The population cohort included 48,301 participants. Baseline HIV prevalence was 21% or 22% in each group. Between months 12 and 36, a total of 553 new HIV infections were observed during 39,702 person-years (1.4 per 100 person-years; women, 1.7; men, 0.8). The adjusted rate ratio for group A as compared with group C was 0.93 (95% confidence interval [CI], 0.74 to 1.18; P = 0.51) and for group B as compared with group C was 0.70 (95% CI, 0.55 to 0.88; P = 0.006). The percentage of HIV-positive participants with viral suppression at 24 months was 71.9% in group A, 67.5% in group B, and 60.2% in group C. The estimated percentage of HIV-positive adults in the community who were receiving ART at 36 months was 81% in group A and 80% in group B.
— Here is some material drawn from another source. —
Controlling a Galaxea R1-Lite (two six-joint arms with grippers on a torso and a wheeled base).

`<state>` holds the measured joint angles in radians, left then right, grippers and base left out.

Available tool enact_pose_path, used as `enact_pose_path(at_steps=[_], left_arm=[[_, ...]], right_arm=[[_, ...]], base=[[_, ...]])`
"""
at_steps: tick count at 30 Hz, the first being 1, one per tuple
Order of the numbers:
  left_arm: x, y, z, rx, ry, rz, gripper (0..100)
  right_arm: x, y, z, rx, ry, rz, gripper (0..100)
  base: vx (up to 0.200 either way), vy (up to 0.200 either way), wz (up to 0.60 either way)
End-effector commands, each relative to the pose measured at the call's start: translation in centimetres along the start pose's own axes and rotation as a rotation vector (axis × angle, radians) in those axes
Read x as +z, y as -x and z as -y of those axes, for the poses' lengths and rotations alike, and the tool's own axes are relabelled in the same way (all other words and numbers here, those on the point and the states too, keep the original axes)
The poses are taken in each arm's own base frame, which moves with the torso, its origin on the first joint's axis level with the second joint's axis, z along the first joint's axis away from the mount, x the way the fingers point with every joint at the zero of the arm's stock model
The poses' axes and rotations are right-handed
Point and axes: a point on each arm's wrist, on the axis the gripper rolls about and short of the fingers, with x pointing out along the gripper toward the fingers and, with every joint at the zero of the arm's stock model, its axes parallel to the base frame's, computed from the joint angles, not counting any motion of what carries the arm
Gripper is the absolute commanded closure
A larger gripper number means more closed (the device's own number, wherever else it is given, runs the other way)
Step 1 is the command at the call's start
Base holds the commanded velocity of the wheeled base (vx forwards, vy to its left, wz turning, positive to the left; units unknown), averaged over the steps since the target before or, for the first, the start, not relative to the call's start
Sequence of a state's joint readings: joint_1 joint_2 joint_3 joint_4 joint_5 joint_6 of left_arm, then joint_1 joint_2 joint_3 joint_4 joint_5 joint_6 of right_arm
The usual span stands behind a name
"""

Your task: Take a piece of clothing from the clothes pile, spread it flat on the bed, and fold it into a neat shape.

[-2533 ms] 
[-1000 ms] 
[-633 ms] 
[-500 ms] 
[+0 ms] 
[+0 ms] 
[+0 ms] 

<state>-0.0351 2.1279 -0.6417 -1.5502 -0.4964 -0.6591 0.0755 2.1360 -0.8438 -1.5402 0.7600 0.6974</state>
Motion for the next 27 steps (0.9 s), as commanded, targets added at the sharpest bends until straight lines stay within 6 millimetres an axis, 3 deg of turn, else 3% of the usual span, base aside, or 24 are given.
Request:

A combination prevention intervention with ART provided according to local guidelines resulted in a 30% lower incidence of HIV infection than standard care. The lack of effect with universal ART was unanticipated and not consistent with the data on viral suppression. In this trial setting, universal testing and treatment reduced the population-level incidence of HIV infection. (Funded by the National Institute of Allergy and Infectious Diseases and others; HPTN 071 [PopArt] ClinicalTrials.gov number, NCT01900977.).
普遍检测和治疗策略是降低人类免疫缺陷病毒(HIV)感染发生率的一种潜在方法,但之前的试验结果并不一致。
在 2013 年至 2018 年进行的 HPTN 071(PopART)社区随机试验中,我们将赞比亚和南非的 21 个社区(总人口约 100 万)随机分为 A 组(包含普遍抗逆转录病毒疗法[ART]的组合预防干预)、B 组(根据当地指南提供的 ART 预防干预[自 2016 年以来即为普遍做法])或 C 组(标准护理)。预防干预包括由社区工作人员提供的家庭 HIV 检测,他们还支持艾滋病毒护理和 ART 依从性的联系。主要结局是每个社区约 2000 名随机抽样成年人(18 至 44 岁)在 12 至 36 个月期间的 HIV 发病率。所有 HIV 阳性参与者在 24 个月时评估病毒抑制情况(<400 拷贝/ml 的 HIV RNA)。
人群队列包括 48301 名参与者。每组的基线 HIV 流行率为 21%或 22%。在 12 至 36 个月期间,39702 人年中观察到 553 例新的 HIV 感染(每 100 人年 1.4 例;女性为 1.7 例,男性为 0.8 例)。与 C 组相比,A 组的调整后率比值为 0.93(95%置信区间[CI],0.74 至 1.18;P=0.51),B 组为 0.70(95%CI,0.55 至 0.88;P=0.006)。A 组 24 个月时 HIV 阳性参与者的病毒抑制率为 71.9%,B 组为 67.5%,C 组为 60.2%。在 36 个月时,估计社区中接受 ART 的 HIV 阳性成年人的比例在 A 组为 81%,在 B 组为 80%。
根据当地指南提供的包含 ART 的组合预防干预可使 HIV 感染发病率降低 30%。普遍 ART 的效果不佳是出乎意料的,与病毒抑制数据不一致。在本试验设置中,普遍检测和治疗降低了人群 HIV 感染的发生率。(由美国国立过敏和传染病研究所等资助;HPTN 071[PopArt]临床试验.gov 编号,NCT01900977。)